How to detect that it is a diac delta function and step function and how to solve them.
I will really thankful to u.
Regards

Answer -
Hi Adeel,

1. A dirac delta function delta(x) has zero value everywhere, except that it has an impulse with one unit of amplitude at the origin. This unusual function has a simple definition,
delta(x) = {1, if x=0
         {0, otherwise [Note: x is a continuous variable]
but it is very tricky to define mathematically - with respect to limits and differentiability.

Translation property:
A more general definition is to shift the position of the critical value. For the dirac delta function,
delta(x-a)=1 if and only if x=a, otherwise it is zero.

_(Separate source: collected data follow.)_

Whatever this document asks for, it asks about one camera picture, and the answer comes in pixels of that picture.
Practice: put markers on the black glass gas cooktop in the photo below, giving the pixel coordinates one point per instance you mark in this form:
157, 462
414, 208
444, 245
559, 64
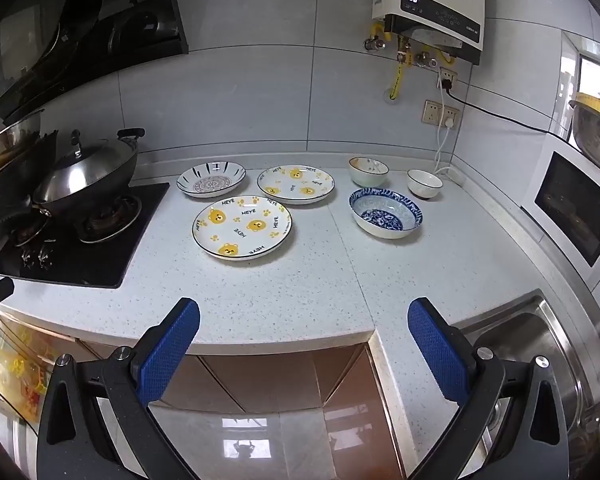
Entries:
105, 260

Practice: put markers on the blue floral bowl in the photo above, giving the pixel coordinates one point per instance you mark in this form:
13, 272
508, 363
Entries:
386, 215

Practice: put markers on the black range hood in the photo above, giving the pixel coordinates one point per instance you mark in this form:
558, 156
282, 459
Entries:
80, 15

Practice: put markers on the brown cabinet side panel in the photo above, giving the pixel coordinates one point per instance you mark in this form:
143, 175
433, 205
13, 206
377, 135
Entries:
347, 375

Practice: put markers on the pale green flower bowl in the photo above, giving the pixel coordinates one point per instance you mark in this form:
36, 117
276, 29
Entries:
367, 175

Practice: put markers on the white microwave oven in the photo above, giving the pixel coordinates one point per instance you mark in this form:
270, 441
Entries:
575, 210

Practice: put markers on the metal pipe valve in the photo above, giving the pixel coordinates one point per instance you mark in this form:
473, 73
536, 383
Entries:
425, 60
371, 43

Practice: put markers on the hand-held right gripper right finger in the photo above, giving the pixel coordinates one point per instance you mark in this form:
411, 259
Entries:
437, 350

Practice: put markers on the steel basin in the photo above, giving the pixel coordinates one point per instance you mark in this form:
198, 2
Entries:
10, 145

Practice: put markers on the brown cabinet door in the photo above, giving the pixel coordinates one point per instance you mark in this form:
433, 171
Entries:
280, 380
195, 385

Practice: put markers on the yellow plastic colander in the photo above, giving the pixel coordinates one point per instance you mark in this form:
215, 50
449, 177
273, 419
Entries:
597, 102

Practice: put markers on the steel wok lid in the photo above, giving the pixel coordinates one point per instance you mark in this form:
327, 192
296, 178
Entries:
80, 170

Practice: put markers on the double wall socket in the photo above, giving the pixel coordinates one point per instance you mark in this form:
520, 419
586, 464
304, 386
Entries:
437, 112

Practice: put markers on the small white bowl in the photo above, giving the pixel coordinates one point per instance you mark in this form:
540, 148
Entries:
424, 185

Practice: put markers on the stainless steel sink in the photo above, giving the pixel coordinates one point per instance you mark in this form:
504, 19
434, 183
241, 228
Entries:
555, 330

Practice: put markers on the metal cooktop knob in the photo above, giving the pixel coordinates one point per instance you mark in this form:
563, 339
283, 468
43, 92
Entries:
27, 256
44, 255

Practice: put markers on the large steel mixing bowl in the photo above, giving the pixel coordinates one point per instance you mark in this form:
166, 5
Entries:
597, 135

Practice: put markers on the window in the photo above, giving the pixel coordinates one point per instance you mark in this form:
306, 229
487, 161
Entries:
592, 70

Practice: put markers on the striped pattern plate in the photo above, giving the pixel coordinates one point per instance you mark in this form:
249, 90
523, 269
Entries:
210, 180

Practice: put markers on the yellow bear print plate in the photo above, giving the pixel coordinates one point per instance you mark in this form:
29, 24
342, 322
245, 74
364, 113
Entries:
296, 185
242, 227

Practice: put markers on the single wall socket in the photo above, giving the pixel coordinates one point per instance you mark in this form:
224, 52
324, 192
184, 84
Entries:
447, 77

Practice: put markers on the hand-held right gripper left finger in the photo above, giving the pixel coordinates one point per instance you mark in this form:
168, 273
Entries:
170, 350

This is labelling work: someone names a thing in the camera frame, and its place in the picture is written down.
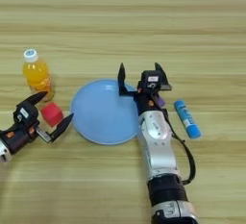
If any blue glue stick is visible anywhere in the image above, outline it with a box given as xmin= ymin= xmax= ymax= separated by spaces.
xmin=173 ymin=99 xmax=203 ymax=140

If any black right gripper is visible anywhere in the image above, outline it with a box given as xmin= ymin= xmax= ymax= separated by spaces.
xmin=116 ymin=62 xmax=173 ymax=115

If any red cube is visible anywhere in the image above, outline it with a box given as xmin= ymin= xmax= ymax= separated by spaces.
xmin=39 ymin=101 xmax=64 ymax=128

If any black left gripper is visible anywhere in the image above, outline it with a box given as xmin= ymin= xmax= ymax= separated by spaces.
xmin=0 ymin=90 xmax=75 ymax=156

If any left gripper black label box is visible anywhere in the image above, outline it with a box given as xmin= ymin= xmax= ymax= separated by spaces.
xmin=12 ymin=100 xmax=40 ymax=124

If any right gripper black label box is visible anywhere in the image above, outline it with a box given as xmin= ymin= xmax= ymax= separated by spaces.
xmin=139 ymin=69 xmax=164 ymax=91

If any orange juice bottle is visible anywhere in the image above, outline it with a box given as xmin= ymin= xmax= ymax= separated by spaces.
xmin=22 ymin=48 xmax=55 ymax=103

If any blue round plate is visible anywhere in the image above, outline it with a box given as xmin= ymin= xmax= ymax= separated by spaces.
xmin=69 ymin=78 xmax=142 ymax=146

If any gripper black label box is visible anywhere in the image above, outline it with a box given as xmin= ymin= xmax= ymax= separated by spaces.
xmin=139 ymin=69 xmax=164 ymax=91
xmin=12 ymin=100 xmax=40 ymax=124

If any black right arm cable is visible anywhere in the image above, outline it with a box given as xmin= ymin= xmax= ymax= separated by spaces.
xmin=163 ymin=108 xmax=197 ymax=186

2. A similar function is the "kronecker delta". This is a sampled version of the dirac delta function. i.e., it is only defined for sequences (in the discrete time domain).
delta[n-m] = {1, if n=m
         {0  if n not equals m
[Note: Here, "n" consists of the set of integers. For instance, n can be ...,-2,-1,0,1,2,3,...

3. The best way to think of the step function is to think of it as a switch. For all practical purpose, it has only two possible values. If x>a, s(x)=1. If x<a, s(x)=0.
It looks precisely like a step in a staircase.
An analogy is a transistor in an electronic circuit. If the input current exceeds a certain threshold, the device turns on. If the input is less than the threshold, it turns off.

There is more than one acceptable definition of the value at x=a. The point at x=a is sometimes inclusive, i.e., s(a) also equals 1. An alternative definition is that s(a)=0.5.

Okay, I guess you can now identify the dirac delta and step functions knowing what they look like.
I don't know what level you are at. So, I'll just briefly say a word about their applications, so you at least appreciate what they are used for. These two functions are often used as test signals to probe, measure and characterize the behavior of a complex system. The objective is to find out how a complex system responds to some stimulus and for engineers to control various processes (as wide ranging as telecommunication, automation in a chocolate manufacturing plant to the assessment of a person's loss of hearing.)

Cheers.

Answer
I don't know any good site off the top of my head.
Try typing "dirac delta" and "example" in your favorite search engine. You see, the dirac delta function has a host of formal properties. Unless your course requires you to study these in detail, a lot of the references will not be beneficial to you, because the mathematical properties are not easy to understand. I'm not sure what exactly it is that you need to know for your purpose.